The direction of Hitesh Kewalya is nice but sometimes his storytelling style fails. Its music and lyrics are good;’ Gabru’ and’ Oo la la’ were the greatest songs and the other is pretty nice songs, but they don’t have a super hit number. Picturizations of songs (by Vijay Ganguly and Bosco-Caesar) are really catchy. Background music by Karan Kulkarni is very good. Camerawork by Chirantan Das is nice. The action and stunt scenes for Amar Shetty are nicely tried. The design of the manufacture of Ravi Srivastava is fine. Editing by Ninad Khanolkar is also okay.

Overall, Shubh Mangal Zyada Saavdhan has comedy, but is not ‘persuading’. It’s going to do ordinary business at the box office.
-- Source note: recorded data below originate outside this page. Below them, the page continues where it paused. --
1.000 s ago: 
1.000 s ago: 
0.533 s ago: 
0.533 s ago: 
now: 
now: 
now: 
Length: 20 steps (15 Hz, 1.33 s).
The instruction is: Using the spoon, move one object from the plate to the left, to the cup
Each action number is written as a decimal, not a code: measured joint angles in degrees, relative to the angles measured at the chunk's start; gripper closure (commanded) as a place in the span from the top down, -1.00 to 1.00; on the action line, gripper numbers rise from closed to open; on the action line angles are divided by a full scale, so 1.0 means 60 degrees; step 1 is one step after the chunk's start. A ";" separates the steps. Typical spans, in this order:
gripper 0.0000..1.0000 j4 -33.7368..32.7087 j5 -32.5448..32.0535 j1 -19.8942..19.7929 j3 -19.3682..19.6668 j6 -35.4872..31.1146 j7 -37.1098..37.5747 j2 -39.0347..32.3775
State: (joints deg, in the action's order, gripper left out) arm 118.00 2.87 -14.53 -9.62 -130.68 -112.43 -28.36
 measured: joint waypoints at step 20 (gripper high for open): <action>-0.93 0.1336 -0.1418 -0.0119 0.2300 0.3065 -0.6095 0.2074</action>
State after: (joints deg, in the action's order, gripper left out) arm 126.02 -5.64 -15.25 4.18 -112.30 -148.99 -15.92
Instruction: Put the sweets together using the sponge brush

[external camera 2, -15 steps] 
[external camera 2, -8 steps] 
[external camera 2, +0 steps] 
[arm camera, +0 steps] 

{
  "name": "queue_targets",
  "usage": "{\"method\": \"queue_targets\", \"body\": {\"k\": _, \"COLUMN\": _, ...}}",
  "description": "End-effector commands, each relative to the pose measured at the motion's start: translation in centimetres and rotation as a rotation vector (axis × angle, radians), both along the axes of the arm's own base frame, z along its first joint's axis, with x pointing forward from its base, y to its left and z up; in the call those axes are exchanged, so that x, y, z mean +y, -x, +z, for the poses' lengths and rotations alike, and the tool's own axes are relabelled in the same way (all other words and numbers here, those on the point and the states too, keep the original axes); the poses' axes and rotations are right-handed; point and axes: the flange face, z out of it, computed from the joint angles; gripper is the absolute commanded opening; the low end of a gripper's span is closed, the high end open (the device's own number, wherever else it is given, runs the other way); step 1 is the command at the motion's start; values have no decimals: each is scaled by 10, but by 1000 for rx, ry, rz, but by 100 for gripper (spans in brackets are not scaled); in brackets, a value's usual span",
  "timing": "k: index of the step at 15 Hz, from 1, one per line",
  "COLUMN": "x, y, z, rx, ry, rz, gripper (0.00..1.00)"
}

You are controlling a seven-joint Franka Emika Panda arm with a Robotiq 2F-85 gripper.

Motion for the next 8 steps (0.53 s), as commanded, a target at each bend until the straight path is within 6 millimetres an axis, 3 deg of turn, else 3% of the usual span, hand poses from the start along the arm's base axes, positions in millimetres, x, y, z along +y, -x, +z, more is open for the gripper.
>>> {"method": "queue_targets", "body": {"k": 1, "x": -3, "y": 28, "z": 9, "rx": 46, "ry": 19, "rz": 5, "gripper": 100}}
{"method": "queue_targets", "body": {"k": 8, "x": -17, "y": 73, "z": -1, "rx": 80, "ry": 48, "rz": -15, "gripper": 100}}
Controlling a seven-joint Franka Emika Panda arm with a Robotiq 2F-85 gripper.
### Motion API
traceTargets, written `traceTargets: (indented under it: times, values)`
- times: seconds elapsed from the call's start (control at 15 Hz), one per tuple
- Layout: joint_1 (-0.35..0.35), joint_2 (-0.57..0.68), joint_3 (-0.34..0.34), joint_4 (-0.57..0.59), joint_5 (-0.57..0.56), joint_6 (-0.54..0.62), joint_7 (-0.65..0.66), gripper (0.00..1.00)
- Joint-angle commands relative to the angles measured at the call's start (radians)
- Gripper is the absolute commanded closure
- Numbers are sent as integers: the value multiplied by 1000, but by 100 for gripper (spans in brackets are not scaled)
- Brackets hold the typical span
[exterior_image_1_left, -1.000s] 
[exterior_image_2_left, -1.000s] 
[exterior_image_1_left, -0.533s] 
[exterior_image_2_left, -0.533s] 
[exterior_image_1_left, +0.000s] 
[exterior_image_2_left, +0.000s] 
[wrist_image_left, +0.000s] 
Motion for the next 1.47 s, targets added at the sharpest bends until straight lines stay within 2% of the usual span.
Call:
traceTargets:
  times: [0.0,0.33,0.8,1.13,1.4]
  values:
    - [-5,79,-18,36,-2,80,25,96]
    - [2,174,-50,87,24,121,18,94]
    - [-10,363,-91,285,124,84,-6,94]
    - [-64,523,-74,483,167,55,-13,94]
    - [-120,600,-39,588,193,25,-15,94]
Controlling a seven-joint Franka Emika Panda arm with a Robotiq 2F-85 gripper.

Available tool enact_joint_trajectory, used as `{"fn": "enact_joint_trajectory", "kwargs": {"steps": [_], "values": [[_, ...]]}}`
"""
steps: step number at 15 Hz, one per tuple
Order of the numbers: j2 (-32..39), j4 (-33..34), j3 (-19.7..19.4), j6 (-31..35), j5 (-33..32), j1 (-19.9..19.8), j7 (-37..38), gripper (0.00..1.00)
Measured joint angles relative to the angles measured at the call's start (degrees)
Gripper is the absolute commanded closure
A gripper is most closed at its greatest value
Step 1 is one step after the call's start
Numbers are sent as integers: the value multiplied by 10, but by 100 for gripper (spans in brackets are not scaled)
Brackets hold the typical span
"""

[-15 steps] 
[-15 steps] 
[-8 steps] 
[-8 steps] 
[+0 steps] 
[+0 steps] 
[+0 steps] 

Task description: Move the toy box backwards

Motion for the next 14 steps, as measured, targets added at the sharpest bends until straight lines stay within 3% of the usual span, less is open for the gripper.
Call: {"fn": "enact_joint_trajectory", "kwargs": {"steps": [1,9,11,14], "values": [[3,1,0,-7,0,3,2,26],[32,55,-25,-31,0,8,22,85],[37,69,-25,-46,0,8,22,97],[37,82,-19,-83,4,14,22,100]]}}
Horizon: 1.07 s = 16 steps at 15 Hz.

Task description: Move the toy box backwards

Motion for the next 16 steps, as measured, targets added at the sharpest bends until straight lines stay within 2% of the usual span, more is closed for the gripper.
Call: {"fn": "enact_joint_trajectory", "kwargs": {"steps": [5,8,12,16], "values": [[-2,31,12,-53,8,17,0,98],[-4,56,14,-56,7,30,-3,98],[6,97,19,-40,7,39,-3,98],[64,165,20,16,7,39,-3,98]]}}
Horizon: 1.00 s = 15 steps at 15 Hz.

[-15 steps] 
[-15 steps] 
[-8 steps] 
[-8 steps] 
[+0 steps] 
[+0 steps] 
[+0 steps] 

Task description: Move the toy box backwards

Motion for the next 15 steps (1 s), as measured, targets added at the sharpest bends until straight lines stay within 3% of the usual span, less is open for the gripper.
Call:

Recovery from non-theatrical channels is obviously huge and therefore profitability and success should not be a concern, but its theatrical business will be very small and below expectations compared to the hero’s earlier films.

The movie was released on the date 21-2-’20, Regal including many different other cinemas of Bombay movies via ‘AA Films’. On a whole:

  • Advertising: fine.
  • Publicity: nice
  • Opening: pretty good.
  • It’s released all over. The opening was fair in places, good in other places, under the mark in certain places.